In order to make this possible, it has been made clear that a specific type of membrane reactor is necessary. The membrane reactor is called the distributor-type membrane reactor (DMR) and the purpose of this is for it to make chemical reactions possible, whilst simultaneously being able to separate gases. One of the reasons why there is sudden interest in DMRs, is because so far, there is very little research around the effect of these systems. Therefore, throughout this project, a group of researchers from Japan and Poland, led by Professor Mikihiro Nomura from Shibaura Institute of Technology in Japan and Prof. Grzegorz Brus from AGH University of Science and Technology in Poland, started to research into the use of DMRs. Their focus landed on what kind of effect these systems could have on converting CO2 into methane, particularly in small-scale systems like boilers.

To conduct this study, the team of researchers started a ‘two-pronged’ approach which focused on finding a solution through the use of numerical simulations and experimental studies. Throughout this simulation the team chose to look into how gases flow and react under different conditions and this led them to the ability to minimize the temperature variations, which allowed them to find a way to ensure that energy consumption is optimised while methane production can remain dependable.
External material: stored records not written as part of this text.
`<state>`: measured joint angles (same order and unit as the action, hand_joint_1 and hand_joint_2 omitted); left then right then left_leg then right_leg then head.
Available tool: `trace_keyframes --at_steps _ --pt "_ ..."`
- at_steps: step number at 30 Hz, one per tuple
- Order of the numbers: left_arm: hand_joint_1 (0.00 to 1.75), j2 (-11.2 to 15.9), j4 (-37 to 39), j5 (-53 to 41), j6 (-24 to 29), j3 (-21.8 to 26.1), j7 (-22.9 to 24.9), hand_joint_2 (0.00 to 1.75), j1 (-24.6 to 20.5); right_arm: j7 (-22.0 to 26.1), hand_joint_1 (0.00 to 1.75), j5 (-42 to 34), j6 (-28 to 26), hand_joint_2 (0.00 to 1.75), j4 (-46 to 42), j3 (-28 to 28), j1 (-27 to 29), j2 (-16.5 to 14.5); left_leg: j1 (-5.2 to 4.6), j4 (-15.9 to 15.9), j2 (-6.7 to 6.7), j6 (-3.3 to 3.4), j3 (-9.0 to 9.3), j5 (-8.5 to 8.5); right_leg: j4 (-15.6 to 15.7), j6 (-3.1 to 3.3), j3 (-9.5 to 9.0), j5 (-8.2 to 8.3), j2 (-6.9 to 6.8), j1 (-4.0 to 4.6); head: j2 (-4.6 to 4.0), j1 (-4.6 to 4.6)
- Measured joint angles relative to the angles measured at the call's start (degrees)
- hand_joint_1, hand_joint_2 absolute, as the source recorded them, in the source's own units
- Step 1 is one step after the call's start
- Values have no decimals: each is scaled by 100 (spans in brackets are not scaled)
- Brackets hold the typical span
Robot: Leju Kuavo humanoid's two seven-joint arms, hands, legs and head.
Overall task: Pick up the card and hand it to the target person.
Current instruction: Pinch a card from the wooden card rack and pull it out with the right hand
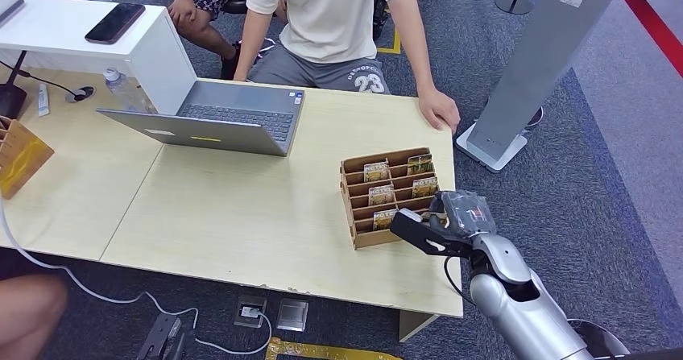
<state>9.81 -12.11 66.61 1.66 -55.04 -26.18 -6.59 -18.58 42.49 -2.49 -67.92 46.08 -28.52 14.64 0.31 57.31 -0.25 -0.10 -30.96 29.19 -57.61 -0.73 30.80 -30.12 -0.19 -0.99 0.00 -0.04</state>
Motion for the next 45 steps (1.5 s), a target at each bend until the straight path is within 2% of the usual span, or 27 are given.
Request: trace_keyframes --at_steps 12,17,28,40,42,45 --pt "0 1 0 -12 7 -23 -24 0 -3 20 155 -92 -19 175 122 32 -90 -30 0 0 0 0 1 0 0 0 0 0 0 0 0 0" --pt "0 2 0 -12 7 -24 -32 0 -3 42 149 -105 -52 175 151 55 -106 -42 0 0 0 0 1 0 0 0 0 0 0 0 0 0" --pt "0 2 0 -5 15 -22 -55 0 -1 66 157 -157 -83 175 202 78 -135 -69 0 0 1 0 3 0 0 0 -1 0 1 0 0 0" --pt "0 2 0 15 8 -22 -81 0 3 51 157 -221 -99 175 196 83 -148 -73 0 0 2 0 3 0 0 0 -1 0 1 0 0 1" --pt "0 3 0 32 9 -22 -81 0 8 -9 157 -297 -24 175 130 83 -151 -58 0 0 2 0 3 0 0 0 -1 0 1 0 0 1" --pt "0 11 0 45 9 -22 -81 0 20 -230 157 -620 383 175 -129 81 -203 31 0 0 1 0 1 0 0 0 0 0 1 0 0 0"
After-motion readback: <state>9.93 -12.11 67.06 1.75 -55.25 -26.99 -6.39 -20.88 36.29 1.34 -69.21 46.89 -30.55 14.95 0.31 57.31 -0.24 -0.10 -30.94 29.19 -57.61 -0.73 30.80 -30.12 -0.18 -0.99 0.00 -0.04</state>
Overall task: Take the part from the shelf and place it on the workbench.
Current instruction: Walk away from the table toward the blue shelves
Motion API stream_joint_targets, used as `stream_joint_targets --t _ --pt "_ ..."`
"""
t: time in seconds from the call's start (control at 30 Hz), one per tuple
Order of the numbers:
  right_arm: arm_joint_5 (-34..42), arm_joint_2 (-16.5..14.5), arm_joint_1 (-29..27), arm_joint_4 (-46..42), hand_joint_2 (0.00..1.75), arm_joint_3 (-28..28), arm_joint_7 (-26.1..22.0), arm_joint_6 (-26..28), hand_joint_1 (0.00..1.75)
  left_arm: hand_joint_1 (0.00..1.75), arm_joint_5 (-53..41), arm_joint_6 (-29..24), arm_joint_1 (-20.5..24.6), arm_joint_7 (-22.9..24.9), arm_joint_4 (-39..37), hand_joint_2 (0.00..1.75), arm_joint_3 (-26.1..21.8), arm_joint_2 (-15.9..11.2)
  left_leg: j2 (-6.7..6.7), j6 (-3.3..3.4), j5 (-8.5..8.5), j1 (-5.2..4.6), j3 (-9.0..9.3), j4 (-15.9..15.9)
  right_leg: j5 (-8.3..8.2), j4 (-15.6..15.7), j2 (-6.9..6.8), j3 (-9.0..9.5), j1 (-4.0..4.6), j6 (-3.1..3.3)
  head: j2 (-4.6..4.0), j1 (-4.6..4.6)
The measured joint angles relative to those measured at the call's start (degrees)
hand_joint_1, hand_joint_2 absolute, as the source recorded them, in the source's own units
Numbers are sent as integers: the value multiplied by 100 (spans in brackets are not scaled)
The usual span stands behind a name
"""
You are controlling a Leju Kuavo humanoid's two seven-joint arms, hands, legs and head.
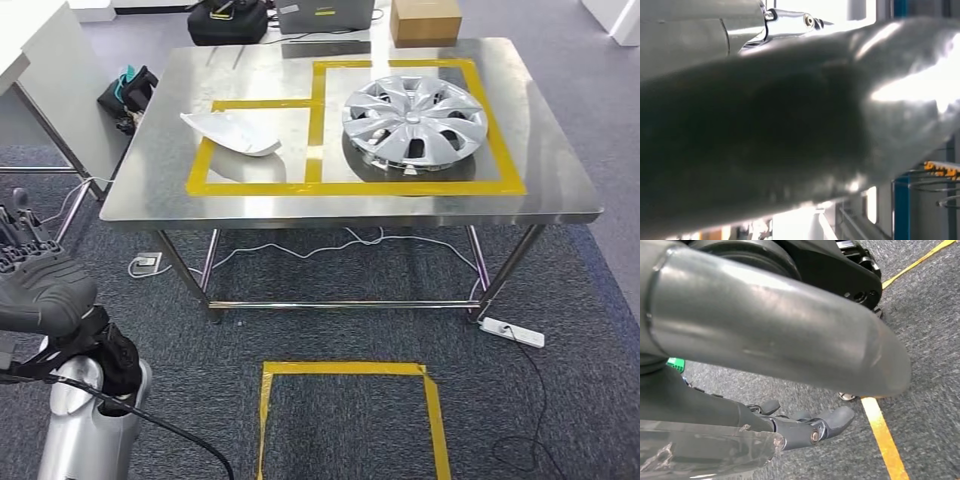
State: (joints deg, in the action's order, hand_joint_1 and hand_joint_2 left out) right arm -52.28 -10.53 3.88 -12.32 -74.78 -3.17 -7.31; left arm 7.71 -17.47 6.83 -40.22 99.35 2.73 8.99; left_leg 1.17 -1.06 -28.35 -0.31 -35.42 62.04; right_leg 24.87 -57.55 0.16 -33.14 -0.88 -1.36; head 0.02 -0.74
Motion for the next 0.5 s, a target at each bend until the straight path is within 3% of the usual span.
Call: stream_joint_targets --t 0.07,0.1,0.13,0.17,0.23,0.3,0.33,0.4,0.47,0.5 --pt "0 -10 3 -1 0 1 0 7 0 0 -14 -87 5 0 10 0 0 16 -59 -26 -394 10 -352 803 -32 -2 83 -60 2 34 0 -1" --pt "0 -13 1 -1 0 1 0 9 0 0 -20 -103 2 0 10 0 0 20 -64 -27 -474 13 -463 1064 -49 -3 132 -88 3 37 0 -1" --pt "0 -14 -3 -1 0 0 1 12 0 0 -30 -110 3 0 10 0 0 24 -68 -20 -445 15 -477 1124 -68 -4 184 -113 4 31 0 0" --pt "0 -14 -5 -1 0 -1 1 12 0 0 -41 -111 7 0 10 0 2 27 -86 -7 -307 18 -365 937 -88 -4 243 -132 3 17 0 0" --pt "0 -18 -1 -1 0 0 2 12 0 0 -44 -97 19 0 11 0 13 29 -231 29 48 33 80 154 -126 -7 354 -161 5 -26 0 -1" --pt "1 -22 8 -3 0 1 2 12 0 0 9 -68 32 1 11 0 29 28 -393 61 195 50 397 -439 -161 -19 448 -202 15 -79 0 4" --pt "2 -23 6 -4 0 1 2 12 0 0 48 -57 35 1 10 0 33 28 -425 79 191 45 435 -534 -181 -15 485 -224 15 -110 0 4" --pt "6 -25 -10 -6 0 -1 4 12 0 0 114 -51 37 1 10 0 39 30 -364 133 211 25 424 -556 -231 21 554 -260 -6 -181 0 2" --pt "10 -25 -23 -8 0 -1 12 14 0 0 153 -53 43 1 10 0 49 42 -263 202 251 34 416 -575 -139 -88 449 -348 -4 -230 0 18" --pt "12 -25 -20 -9 0 -1 16 15 0 0 166 -56 45 2 10 0 54 49 -206 230 267 41 410 -584 11 -308 334 -455 4 -246 0 33"
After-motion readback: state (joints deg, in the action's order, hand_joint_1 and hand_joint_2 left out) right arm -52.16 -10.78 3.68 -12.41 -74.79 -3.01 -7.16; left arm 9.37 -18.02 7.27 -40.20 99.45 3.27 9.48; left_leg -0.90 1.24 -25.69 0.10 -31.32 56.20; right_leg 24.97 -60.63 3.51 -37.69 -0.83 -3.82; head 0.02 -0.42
On top of this, the researchers also explored the impact of the reactor size and in doing this, they discovered that increasing the size of the reactor facilitated the availability of hydrogen for the reaction. The only downside to this, is that the team had to balance the careful tradeoff between the benefit of higher hydrogen availability, which required careful temperature management to avoid overheating.

So far, the work that has been done on this study has shown that the use of this DMR system, could be a promising solution to the problem of tackling a major source of greenhouse gas emissions. This system has been portrayed as a successful and excellent solution to the issues that come with boilers and it can be said that this system is able to convert CO2 emissions into usable methane fuel. Therefore, it is clear that this method works well and is a versatile solution, which is an excellent tool for efficient CO2 utilisation, within industries and households.

Prof. Nomura, commented, "This DMR design helped us reduce temperature increments by about 300 degrees compared to the traditional packed bed reactor.” Nomura continued, “When the CO2 concentration was around 15%, similar to what comes out of the boilers, the reactor was much better at producing methane. In fact, it could produce about 1.5 times more methane compared to a regular reactor that only had pure CO2 to work with.”